##### Data listing #####

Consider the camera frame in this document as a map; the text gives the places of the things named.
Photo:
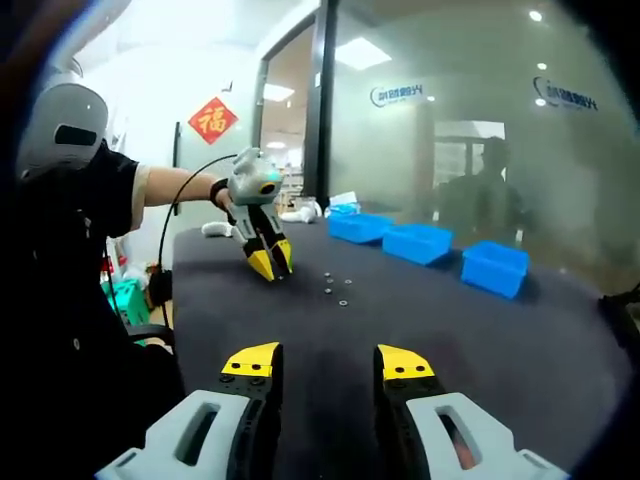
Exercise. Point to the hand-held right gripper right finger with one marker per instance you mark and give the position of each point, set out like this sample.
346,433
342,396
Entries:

#####

**Task statement:** Give the count of lines in the material containing "this". The reply is that number alone.

**Solution to the problem:** 2